Data excerpts:
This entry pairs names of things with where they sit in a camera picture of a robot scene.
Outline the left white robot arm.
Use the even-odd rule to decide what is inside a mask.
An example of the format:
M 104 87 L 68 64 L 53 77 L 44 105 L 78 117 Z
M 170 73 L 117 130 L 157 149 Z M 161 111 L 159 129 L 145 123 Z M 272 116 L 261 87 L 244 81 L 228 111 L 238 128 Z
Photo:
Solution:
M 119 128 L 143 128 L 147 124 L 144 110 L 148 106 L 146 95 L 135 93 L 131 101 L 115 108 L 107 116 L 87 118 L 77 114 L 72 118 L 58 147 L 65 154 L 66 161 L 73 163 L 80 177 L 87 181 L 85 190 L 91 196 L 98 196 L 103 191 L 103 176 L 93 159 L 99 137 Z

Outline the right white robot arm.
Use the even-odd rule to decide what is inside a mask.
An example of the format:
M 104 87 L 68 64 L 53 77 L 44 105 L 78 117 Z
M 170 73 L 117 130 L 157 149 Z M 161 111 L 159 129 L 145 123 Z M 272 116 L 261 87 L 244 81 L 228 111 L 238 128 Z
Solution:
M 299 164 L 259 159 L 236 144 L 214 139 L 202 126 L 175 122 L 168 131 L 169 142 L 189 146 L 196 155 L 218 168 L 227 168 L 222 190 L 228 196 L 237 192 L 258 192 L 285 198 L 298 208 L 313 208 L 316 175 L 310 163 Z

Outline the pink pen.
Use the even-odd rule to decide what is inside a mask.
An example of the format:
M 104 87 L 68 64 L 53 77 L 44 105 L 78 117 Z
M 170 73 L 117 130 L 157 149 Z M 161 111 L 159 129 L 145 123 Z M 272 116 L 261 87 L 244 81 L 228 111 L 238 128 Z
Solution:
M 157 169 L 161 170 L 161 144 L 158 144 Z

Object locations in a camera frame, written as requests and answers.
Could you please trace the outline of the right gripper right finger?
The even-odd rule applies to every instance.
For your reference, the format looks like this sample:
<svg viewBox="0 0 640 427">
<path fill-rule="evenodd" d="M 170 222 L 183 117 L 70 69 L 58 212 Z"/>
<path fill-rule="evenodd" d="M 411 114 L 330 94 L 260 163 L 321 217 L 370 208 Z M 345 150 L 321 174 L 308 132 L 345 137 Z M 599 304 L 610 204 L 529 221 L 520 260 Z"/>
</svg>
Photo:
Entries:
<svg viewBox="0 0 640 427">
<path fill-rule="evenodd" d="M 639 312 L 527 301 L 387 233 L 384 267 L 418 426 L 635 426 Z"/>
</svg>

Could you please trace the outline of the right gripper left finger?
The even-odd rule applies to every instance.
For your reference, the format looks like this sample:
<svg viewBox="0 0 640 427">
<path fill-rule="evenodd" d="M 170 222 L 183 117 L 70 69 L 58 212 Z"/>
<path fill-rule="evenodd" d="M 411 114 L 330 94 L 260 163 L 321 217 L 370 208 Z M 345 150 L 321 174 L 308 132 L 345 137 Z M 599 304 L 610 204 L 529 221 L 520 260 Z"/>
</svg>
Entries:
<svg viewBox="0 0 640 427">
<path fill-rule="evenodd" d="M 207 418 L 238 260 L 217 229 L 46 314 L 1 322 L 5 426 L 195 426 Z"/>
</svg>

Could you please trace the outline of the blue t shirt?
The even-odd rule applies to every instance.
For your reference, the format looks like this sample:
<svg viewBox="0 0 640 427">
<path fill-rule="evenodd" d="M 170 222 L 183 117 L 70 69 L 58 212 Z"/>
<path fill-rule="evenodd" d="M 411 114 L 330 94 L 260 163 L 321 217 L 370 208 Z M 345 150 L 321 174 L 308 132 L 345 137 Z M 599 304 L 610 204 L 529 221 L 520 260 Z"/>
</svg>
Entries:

Exercise prompt:
Would you retype all of the data exactly as shown?

Exercise response:
This entry pairs names of things with where they sit in a camera picture of a robot scene.
Outline the left white robot arm.
Use the even-odd rule to decide what is inside a mask.
An example of the format:
M 104 87 L 68 64 L 53 77 L 44 105 L 78 117 Z
M 170 73 L 117 130 L 157 149 Z M 161 111 L 159 129 L 145 123 Z M 272 116 L 261 87 L 244 81 L 228 111 L 238 128 Z
Photo:
Solution:
M 119 128 L 143 128 L 147 124 L 144 110 L 148 106 L 146 95 L 135 93 L 131 101 L 115 108 L 107 116 L 87 118 L 77 114 L 72 118 L 58 147 L 65 154 L 66 161 L 73 163 L 80 177 L 87 181 L 85 190 L 91 196 L 98 196 L 103 191 L 103 176 L 93 159 L 99 137 Z

Outline the right white robot arm.
Use the even-odd rule to decide what is inside a mask.
An example of the format:
M 104 87 L 68 64 L 53 77 L 44 105 L 78 117 Z
M 170 73 L 117 130 L 157 149 Z M 161 111 L 159 129 L 145 123 Z M 272 116 L 261 87 L 244 81 L 228 111 L 238 128 Z
Solution:
M 299 164 L 259 159 L 236 144 L 214 139 L 202 126 L 175 122 L 168 131 L 169 142 L 189 146 L 196 155 L 218 168 L 227 168 L 222 190 L 228 196 L 237 192 L 258 192 L 285 198 L 298 208 L 313 208 L 316 175 L 310 163 Z

Outline the pink pen.
Use the even-odd rule to decide what is inside a mask.
An example of the format:
M 104 87 L 68 64 L 53 77 L 44 105 L 78 117 Z
M 170 73 L 117 130 L 157 149 Z M 161 111 L 159 129 L 145 123 Z M 272 116 L 261 87 L 244 81 L 228 111 L 238 128 Z
Solution:
M 157 169 L 161 170 L 161 144 L 158 144 Z

Object locations in a camera frame, written as requests and answers.
Could you please trace the outline of the right gripper right finger?
The even-odd rule applies to every instance.
For your reference, the format looks like this sample:
<svg viewBox="0 0 640 427">
<path fill-rule="evenodd" d="M 170 222 L 183 117 L 70 69 L 58 212 Z"/>
<path fill-rule="evenodd" d="M 411 114 L 330 94 L 260 163 L 321 217 L 370 208 Z M 345 150 L 321 174 L 308 132 L 345 137 Z M 599 304 L 610 204 L 529 221 L 520 260 Z"/>
</svg>
Photo:
Entries:
<svg viewBox="0 0 640 427">
<path fill-rule="evenodd" d="M 639 312 L 527 301 L 387 233 L 384 267 L 418 426 L 635 426 Z"/>
</svg>

Could you please trace the outline of the right gripper left finger?
The even-odd rule applies to every instance.
For your reference, the format looks like this sample:
<svg viewBox="0 0 640 427">
<path fill-rule="evenodd" d="M 170 222 L 183 117 L 70 69 L 58 212 Z"/>
<path fill-rule="evenodd" d="M 411 114 L 330 94 L 260 163 L 321 217 L 370 208 Z M 345 150 L 321 174 L 308 132 L 345 137 Z M 599 304 L 610 204 L 529 221 L 520 260 Z"/>
</svg>
Entries:
<svg viewBox="0 0 640 427">
<path fill-rule="evenodd" d="M 207 418 L 238 260 L 217 229 L 46 314 L 1 322 L 5 426 L 195 426 Z"/>
</svg>

Could you please trace the outline of the blue t shirt?
The even-odd rule applies to every instance.
For your reference, the format looks like this sample:
<svg viewBox="0 0 640 427">
<path fill-rule="evenodd" d="M 170 222 L 183 117 L 70 69 L 58 212 Z"/>
<path fill-rule="evenodd" d="M 411 114 L 330 94 L 260 163 L 321 217 L 370 208 Z M 345 150 L 321 174 L 308 132 L 345 137 Z M 599 304 L 610 204 L 529 221 L 520 260 Z"/>
</svg>
Entries:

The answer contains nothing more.